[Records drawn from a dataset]
>>>
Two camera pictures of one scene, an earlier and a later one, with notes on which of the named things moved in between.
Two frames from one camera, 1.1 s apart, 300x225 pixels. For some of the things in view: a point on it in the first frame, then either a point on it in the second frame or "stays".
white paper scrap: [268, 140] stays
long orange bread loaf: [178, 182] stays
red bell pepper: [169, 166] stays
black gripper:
<<<
[Your assignment]
Output every line above without altering anything.

[Finished task]
Two camera pictures of one scene, an earlier and a later one, with notes on which of the named things moved in between.
Two frames from one camera, 1.1 s apart, 300x225 pixels. For some of the things in view: a point on it in the first frame, then either a point on it in the second frame or "stays".
white paper scrap: [268, 140] stays
long orange bread loaf: [178, 182] stays
red bell pepper: [169, 166] stays
black gripper:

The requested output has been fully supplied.